La missione di Zuppi

Il tema è poi stato centrale anche nella recente missione a Mosca di fine giugno del cardinale Matteo Maria Zuppi, presidente della Cei e inviato del Papa in Ucraina e Russia per “allentare le tensioni del conflitto”. Nella sua seconda giornata nella capitale russa, il cardinale aveva incontrato pure Marija L’vova-Belova, commissaria per i Diritti dei bambini. E di recente, presentando il libro “Il grido della pace” a Roma, aveva riferito che la priorità di questo tempo è “quella di lavorare per i più svantaggiati, come i bambini, e vedere se si riesce ad avviare il meccanismo per loro e aiutare la parte umanitaria. Speriamo che si cominci dai più piccoli, da quelli che sono più fragili. I bambini devono poter tornare in Ucraina. Il prossimo passo, quindi, sarà prima la verifica dei bambini e poi vedere come farli tornare, a partire dai più fragili”.

“La missione di Zuppi – rimarca Parolin – si è concentrata molto su questo punto con qualche spiraglio positivo. Da parte russa si è dimostrata una certa apertura, una certa attenzione – annota il cardinale – speriamo che si possano mettere in atto dei meccanismi che permettano di realizzare, applicare, portare avanti questo cammino”.

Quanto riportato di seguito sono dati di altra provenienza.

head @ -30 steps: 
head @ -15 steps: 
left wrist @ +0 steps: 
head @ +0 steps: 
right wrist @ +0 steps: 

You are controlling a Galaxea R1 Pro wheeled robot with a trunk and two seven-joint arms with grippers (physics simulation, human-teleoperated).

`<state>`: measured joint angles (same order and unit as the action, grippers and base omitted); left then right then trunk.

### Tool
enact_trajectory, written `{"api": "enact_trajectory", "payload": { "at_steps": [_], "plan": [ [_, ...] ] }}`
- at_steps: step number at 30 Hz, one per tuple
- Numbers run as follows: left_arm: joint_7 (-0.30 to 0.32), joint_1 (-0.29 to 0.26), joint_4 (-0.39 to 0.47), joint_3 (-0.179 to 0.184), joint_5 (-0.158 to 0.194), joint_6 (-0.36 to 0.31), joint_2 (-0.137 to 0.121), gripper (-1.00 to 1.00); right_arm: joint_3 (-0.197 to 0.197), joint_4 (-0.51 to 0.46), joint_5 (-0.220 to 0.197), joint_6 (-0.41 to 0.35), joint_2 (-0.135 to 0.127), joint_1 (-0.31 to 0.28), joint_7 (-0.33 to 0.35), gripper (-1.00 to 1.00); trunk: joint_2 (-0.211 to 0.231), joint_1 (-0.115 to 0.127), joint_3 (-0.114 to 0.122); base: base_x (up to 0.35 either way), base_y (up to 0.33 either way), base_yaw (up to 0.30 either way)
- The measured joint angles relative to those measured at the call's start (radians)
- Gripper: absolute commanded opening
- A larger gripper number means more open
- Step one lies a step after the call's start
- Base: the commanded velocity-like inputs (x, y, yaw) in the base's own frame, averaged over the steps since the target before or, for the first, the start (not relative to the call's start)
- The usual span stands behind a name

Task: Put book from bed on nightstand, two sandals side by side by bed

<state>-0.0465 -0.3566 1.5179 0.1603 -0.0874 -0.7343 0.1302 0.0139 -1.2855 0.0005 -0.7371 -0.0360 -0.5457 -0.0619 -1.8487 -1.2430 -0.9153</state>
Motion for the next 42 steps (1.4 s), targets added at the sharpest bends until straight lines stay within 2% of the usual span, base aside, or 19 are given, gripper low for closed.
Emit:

Migrazioni, serve impegno della comunità internazionale

Uguale apprensione il cardinale la esprime anche per tutti i bambini coinvolti nel fenomeno migratorio: “Sono le prime vittime che più vengono colpite da questo enorme dramma”, rileva il porporato. In particolare, invita a rivolgere un pensiero “a tutti i bambini che sono morti durante le traversate nel Mediterraneo per cercare pace dove ci sono conflitti e guerre, per trovare sviluppo e possibilità di una vita degna dove invece ci sono condizioni di sottosviluppo e grande miseria”. Anche qui, il segretario di Stato richiama “l’impegno della comunità internazionale” perché possa “assumersi insieme il problema”. “Insieme”, sottolinea: “Questo è quello che noi chiediamo in riferimento agli ultimi sviluppi che abbiamo visto in Unione Europea, cioè che sia un problema condiviso. Perché se sarà affrontato come un problema condiviso, avremo più possibilità di trovare delle soluzioni valide ed efficaci”.